Britain risks facing “sluggish” growth for the next year or two and interest rates would need to be cut swiftly if action is needed, a Bank of England policymaker has warned.

Monetary Policy Committee (MPC) member Michael Saunders – one of two policymakers who voted to cut rates from 0.75% to 0.5% at the last two meetings – said he believed weakness in the economy and signs that the jobs market is faltering support the need for action.

In a speech in Bangor, Northern Ireland, he stressed the threat of a “low inflation trap” was very real – comments which came as official figures showed inflation falling to a three-year low of 1.3% in December.

His comments add to growing speculation that the Bank could look to cut rates, potentially as soon as this month’s meeting, if economic data does not improve.

Mr Saunders said: “Economic growth is sluggish, spare capacity is rising, while inflation is subdued.

“The economy still has a slow puncture and this seems to be spreading to the labour market.”

Treasury Select Committee
Treasury Select Committee

He added that “risks for the next year or two are on the side of a more protracted period of sluggish growth” than previously predicted by the Bank.

“If easing is needed, it should occur promptly,” he said.

His comments echo those made in a speech last week by outgoing Bank Governor Mark Carney, who said policymakers are weighing up the need to lower rates and that, if growth does not pick up as expected, a “relatively prompt response” would be needed.

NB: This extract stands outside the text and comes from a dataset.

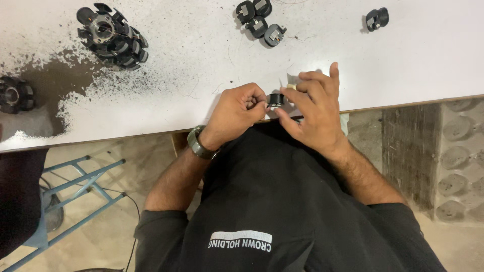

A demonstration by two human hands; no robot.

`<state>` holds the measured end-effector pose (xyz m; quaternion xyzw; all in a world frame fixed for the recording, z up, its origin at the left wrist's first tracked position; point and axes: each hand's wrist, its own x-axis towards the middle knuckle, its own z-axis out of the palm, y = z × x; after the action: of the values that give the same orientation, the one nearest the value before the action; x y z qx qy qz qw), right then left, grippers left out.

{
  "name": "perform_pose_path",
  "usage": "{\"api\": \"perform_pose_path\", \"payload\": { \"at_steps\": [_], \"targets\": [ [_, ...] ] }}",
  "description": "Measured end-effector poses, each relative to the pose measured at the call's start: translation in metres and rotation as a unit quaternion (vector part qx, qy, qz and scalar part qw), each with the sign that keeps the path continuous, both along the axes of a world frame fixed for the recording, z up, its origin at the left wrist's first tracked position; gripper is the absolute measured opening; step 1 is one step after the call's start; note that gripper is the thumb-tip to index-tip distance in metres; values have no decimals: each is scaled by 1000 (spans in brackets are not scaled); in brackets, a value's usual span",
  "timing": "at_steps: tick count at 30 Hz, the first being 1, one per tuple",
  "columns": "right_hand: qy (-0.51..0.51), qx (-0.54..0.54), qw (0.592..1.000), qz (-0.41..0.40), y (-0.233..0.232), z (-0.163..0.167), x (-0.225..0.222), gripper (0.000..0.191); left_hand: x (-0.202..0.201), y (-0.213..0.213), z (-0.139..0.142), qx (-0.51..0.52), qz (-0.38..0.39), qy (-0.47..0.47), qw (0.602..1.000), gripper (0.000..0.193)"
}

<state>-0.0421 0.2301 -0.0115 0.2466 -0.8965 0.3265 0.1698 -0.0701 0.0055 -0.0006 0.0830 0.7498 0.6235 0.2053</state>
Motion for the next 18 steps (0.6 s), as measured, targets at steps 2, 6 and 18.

There appears to be growing support for a cut among the MPC, after member Gertjan Vlieghe said at the weekend that he would be prepared to lower rates if data did not show an improvement in growth.

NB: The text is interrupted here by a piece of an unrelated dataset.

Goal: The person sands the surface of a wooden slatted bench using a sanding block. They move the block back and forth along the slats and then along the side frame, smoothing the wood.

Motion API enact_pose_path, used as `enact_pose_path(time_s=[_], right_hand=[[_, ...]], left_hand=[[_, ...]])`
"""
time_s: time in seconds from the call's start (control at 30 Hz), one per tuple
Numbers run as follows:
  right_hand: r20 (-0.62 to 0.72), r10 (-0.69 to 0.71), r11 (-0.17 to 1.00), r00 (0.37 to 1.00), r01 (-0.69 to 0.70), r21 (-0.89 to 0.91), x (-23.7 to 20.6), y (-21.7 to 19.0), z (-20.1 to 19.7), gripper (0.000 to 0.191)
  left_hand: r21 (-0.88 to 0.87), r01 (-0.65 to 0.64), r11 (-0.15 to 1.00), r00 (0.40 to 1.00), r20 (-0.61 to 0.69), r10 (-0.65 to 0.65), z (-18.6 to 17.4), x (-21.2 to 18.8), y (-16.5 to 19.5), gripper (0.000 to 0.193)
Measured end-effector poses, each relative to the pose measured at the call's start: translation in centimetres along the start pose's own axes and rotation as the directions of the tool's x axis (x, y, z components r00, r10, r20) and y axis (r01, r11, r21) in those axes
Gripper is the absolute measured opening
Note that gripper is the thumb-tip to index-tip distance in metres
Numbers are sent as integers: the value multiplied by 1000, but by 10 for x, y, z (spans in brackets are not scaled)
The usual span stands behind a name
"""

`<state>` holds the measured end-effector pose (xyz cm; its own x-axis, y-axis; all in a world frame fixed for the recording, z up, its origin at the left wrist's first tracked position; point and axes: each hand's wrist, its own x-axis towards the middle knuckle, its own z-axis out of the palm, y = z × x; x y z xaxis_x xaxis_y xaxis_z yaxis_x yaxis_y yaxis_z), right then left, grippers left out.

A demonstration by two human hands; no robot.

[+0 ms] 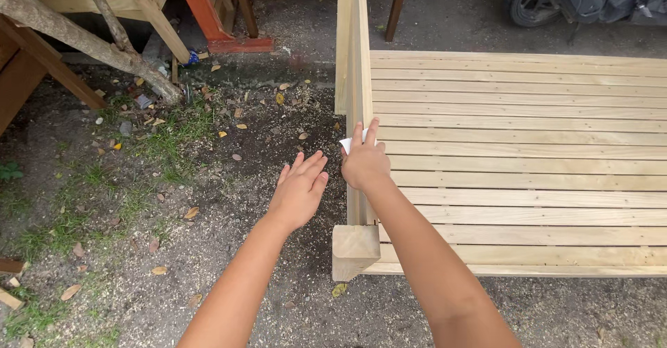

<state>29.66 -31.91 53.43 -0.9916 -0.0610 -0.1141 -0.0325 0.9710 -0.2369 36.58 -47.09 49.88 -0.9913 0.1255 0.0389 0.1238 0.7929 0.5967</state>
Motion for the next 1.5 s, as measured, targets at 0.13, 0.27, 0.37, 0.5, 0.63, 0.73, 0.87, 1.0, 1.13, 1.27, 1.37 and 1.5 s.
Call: enact_pose_path(time_s=[0.13, 0.27, 0.37, 0.5, 0.63, 0.73, 0.87, 1.0, 1.13, 1.27, 1.37, 1.5], right_hand=[[38, 53, 999, 998, -53, 9, -12, 0, 5, 71], [110, 123, 992, 986, -123, -8, -72, 8, 17, 74], [115, 191, 982, 975, -191, -7, -82, 7, 23, 73], [14, 247, 969, 969, -246, -32, -29, -1, 23, 75], [-91, 230, 973, 969, -231, 7, 11, -2, 20, 71], [-36, 228, 973, 973, -227, 35, -12, 6, 25, 70], [38, 214, 974, 976, -216, 64, -72, 14, 28, 71], [-1, 227, 972, 974, -226, 67, -52, 14, 25, 73], [-5, 252, 959, 968, -249, 133, 24, 12, 21, 75], [-21, 225, 962, 974, -219, 165, 25, 14, 11, 74], [41, 210, 951, 977, -214, 221, -39, 19, 9, 72], [115, 314, 927, 942, -330, 176, -96, 24, 19, 69]], left_hand=[[27, -55, 998, 997, 57, 54, -20, 16, -16, 49], [34, -183, 983, 976, 125, 177, -42, 34, -37, 50], [27, -253, 967, 954, 172, 245, -54, 36, -56, 51], [69, -291, 954, 937, 222, 269, -63, 38, -79, 51], [34, -257, 966, 938, 248, 241, -48, 44, -76, 52], [60, -314, 947, 920, 264, 289, -45, 59, -67, 52], [103, -357, 928, 903, 292, 315, -46, 88, -50, 53], [162, -439, 884, 880, 275, 387, -38, 116, -30, 56], [177, -455, 872, 872, 286, 397, -22, 129, -15, 56], [189, -472, 861, 861, 309, 404, -11, 141, -11, 57], [233, -533, 813, 833, 314, 456, -1, 160, -9, 57], [210, -660, 721, 738, 364, 569, 22, 186, -4, 56]])
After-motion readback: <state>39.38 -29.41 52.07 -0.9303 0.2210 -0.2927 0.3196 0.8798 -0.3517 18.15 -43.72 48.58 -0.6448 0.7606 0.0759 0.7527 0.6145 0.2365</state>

Another member, Silvana Tenreyo, also recently spoke about the prospect of voting to lower the Bank’s central rate.

Mr Saunders said he had still not made up his mind how he will vote in the forthcoming meeting of the nine-strong MPC on January 30.

But the latest official data on Monday would have done little to reassure the MPC, with gross domestic product falling by a worse-than-feared 0.3% month on month in November as Brexit uncertainty continues to hamper growth.

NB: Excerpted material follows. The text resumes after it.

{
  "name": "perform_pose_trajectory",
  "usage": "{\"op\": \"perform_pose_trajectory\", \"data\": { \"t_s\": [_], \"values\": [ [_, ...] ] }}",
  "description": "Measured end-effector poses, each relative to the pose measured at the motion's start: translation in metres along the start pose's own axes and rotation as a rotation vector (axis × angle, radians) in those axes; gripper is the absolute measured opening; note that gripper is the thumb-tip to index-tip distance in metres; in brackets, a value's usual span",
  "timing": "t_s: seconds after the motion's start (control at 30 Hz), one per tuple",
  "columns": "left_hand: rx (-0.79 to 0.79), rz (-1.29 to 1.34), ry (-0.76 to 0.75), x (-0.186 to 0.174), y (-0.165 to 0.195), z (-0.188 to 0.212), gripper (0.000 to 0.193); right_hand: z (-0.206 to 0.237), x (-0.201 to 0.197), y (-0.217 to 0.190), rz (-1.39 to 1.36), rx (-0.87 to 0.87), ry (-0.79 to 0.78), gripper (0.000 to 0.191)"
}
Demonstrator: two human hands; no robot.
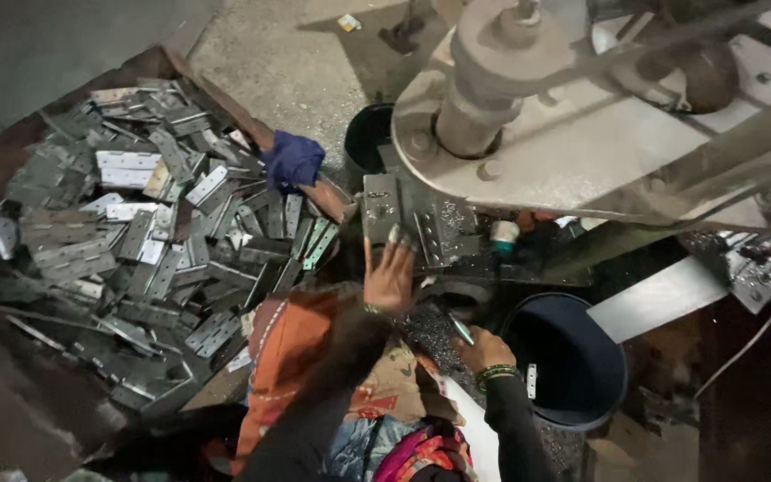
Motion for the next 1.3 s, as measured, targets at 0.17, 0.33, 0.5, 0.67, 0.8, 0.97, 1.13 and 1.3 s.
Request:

There are also concerns among MPC members that, as rates are already so low, they may need to take action quickly to boost growth and head off a deflationary cycle to avoid the need for greater monetary policy support later on.

Mr Saunders said: “You just have to look across other major advanced economies to appreciate that the risk of being stuck in a low inflation trap, with a self-reinforcing circle of caution, sluggish growth and depressed inflation expectations, is not just a theoretical possibility.”